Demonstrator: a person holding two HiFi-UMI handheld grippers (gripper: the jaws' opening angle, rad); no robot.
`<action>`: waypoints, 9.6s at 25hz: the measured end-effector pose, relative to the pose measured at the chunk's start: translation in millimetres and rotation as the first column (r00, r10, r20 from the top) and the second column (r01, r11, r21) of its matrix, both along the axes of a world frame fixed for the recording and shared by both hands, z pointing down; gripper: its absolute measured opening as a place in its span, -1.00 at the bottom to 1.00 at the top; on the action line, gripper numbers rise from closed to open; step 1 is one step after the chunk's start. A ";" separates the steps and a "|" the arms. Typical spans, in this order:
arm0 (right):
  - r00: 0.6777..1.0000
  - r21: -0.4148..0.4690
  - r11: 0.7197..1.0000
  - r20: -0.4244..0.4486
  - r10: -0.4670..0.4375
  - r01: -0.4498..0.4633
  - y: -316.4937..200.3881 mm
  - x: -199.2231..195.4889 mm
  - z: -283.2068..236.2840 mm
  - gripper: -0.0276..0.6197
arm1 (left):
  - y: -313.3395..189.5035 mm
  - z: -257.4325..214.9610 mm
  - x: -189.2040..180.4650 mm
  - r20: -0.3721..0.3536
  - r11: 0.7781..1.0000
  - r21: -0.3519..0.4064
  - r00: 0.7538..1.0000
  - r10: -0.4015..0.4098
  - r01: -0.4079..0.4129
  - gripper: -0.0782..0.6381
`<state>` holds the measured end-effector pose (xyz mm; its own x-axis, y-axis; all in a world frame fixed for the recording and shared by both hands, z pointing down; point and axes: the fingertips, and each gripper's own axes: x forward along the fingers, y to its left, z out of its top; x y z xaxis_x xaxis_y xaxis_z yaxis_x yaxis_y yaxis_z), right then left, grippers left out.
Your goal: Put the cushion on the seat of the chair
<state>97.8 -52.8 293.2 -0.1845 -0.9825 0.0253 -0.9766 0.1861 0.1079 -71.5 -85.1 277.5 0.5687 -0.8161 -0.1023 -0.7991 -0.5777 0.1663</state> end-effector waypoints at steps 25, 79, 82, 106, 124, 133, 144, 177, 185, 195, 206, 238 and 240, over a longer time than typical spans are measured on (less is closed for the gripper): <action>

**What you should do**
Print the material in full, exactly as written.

**Answer box**
Demonstrator: a person holding two HiFi-UMI handheld grippers (gripper: the jaws' opening angle, rad); no robot.
`<action>`: waypoints, 9.6s at 25hz: the measured end-effector pose, relative to the pose measured at the chunk's start: translation in millimetres and rotation as the first column (r00, r10, r20 from the top) and the second column (r01, r11, r21) of its matrix, both along the axes of a world frame fixed for the recording and shared by both hands, z pointing down; gripper: its absolute measured opening as a place in its span, -1.00 at the bottom to 1.00 at the top; on the action line, gripper numbers rise from closed to open; step 1 is one step after the chunk's start. A ";" separates the steps and a "|" the arms. Typical spans, in this order:
arm0 (right):
  - r00: 0.6777..1.0000
  - r21: -0.4148..0.4690
  - r11: 0.7197..1.0000
  - r20: -0.4244..0.4486
  - r10: -0.4670..0.4375
  - r01: -0.4498..0.4633
  - y: -316.4937..200.3881 mm
  - x: -199.2231..195.4889 mm
  - z: -283.2068..236.2840 mm
  - gripper: -0.0276..0.6197
arm1 (left):
  - y: -313.3395..189.5035 mm
  - z: -257.4325..214.9610 mm
  - x: -189.2040..180.4650 mm
  - r20: -0.3721..0.3536
  - r11: 0.7781..1.0000
  - r21: -0.3519..0.4064
  - r00: 0.7538..1.0000
  - r10: -0.4015..0.4098
  - r01: -0.4079..0.4129
  - gripper: -0.0782..0.6381
`<state>` holds the measured end-effector pose (xyz mm; its own x-axis, y-axis; all in a world frame fixed for the recording and shared by both hands, z pointing down; point and axes: the fingertips, and each gripper's own axes: x forward along the fingers, y to its left, z out of its top; x y z xaxis_x xaxis_y xaxis_z yaxis_x yaxis_y yaxis_z), right then left, grippers left out.
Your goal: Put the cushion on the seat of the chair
<state>97.8 -52.8 293.2 -0.1845 -0.9825 0.0253 -0.9766 0.1861 0.1079 -71.5 -85.1 277.5 0.5687 -0.8161 -0.1023 -0.7991 -0.5777 0.1663</state> end-effector waypoints at steps 25, 79, 82, 106, 124, 133, 144, 177, 185, 195, 206, 238 and 240, over a longer time than typical spans are measured on (less is closed for the gripper): <action>

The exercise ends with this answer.